Hi all, Just to clarify: filenames can be written (by different users) in different locales. Therefore, one should treat filesnames as abstract entitities (sequences of bytes) since one can't sensibly convert a filename to a string (if the locale in which it was created is unknown). If the above is true, we should just treat file names as an abstract data type (FilePath) with a set of operations to break them down in smaller pieces (directory, extension etc), to append them again, and to compare them. FilePath's can be created from strings, and even be shown. But showing and creating a filepath again would not be an identity (ie: makeFilePath . show /= id). (Ian: I haven't studied your proposal in detail, but I can't see directly why you propose a separate FilePath class?) All the best, -- Daan. David Roundy wrote:
On Sat, Jul 30, 2005 at 06:13:21PM +0200, Udo Stenzel wrote:
Ian Lynagh wrote:
With it's closer adherence to the Haskell 98 report, it is no longer possible with hugs to manipulate files using the standard IO functions if the filenames are not representable in your locale.
Note that this basically means your filesystem is broken. This situation can only occur if a filesystem is written in one and then read in another locale. [...]
That is true, but on any multiuser system it's quite a reasonable scenario to have different users using different locales. It's an embarrassing scenario that I can't write a tool in Haskell that recursively deletes a directory in which there are files that aren't representable in my current locale... or display the contents of such files, or anything else.
This "problem" cannot really be fixed, only worked around.
On the contrary, the problem *can* be fixed, by only requiring that filenames be converted to unicode if necesary. For many purposes (possibly even *most* purposes), knowledge of the character encoding is completely unnecesary.
More to the point, the "problem" is inherent in the langage, not the filesystem--or perhaps you'd prefer to say that it's a problem with writing portable code. The point is that it would seem best to present an API which makes it possible to write portable code. On POSIX filesystems filenames are not sequences of unicode characters, and treating them as such causes trouble.

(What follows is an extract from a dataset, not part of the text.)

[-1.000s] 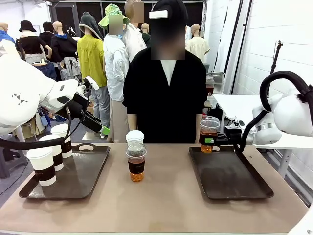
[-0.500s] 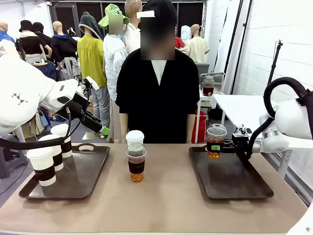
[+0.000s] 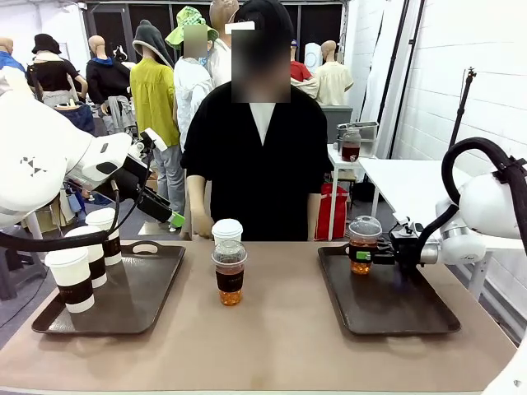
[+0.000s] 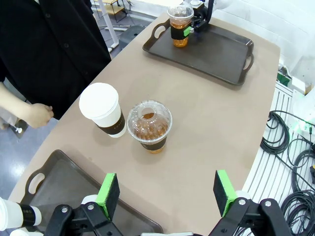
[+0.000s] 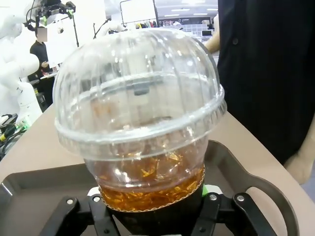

UTF-8: 65533 = U+FFFD = "replacement character"
================= Proposed solution =================
I have a simpler proposal: allocate 128 "replacement characters" in the "Vendor Zone" of Unicode. Their purpose is as place holders for incorrect UTF8. Then use these replacement characters when decoding UTF8 and reproduce the original, broken, code when re-encoding. Under ordinary circumstances these codes should never occur in strings.
I guess you'd then want a couple of functions in the IO monad to convert between FilePath and CString (or something we could actually use)?
While your suggestion would solve the problem of being unable to access some files, it would also result in FilePaths themselves (without conversion routines) being useless for purposes other than actually accessing the same files.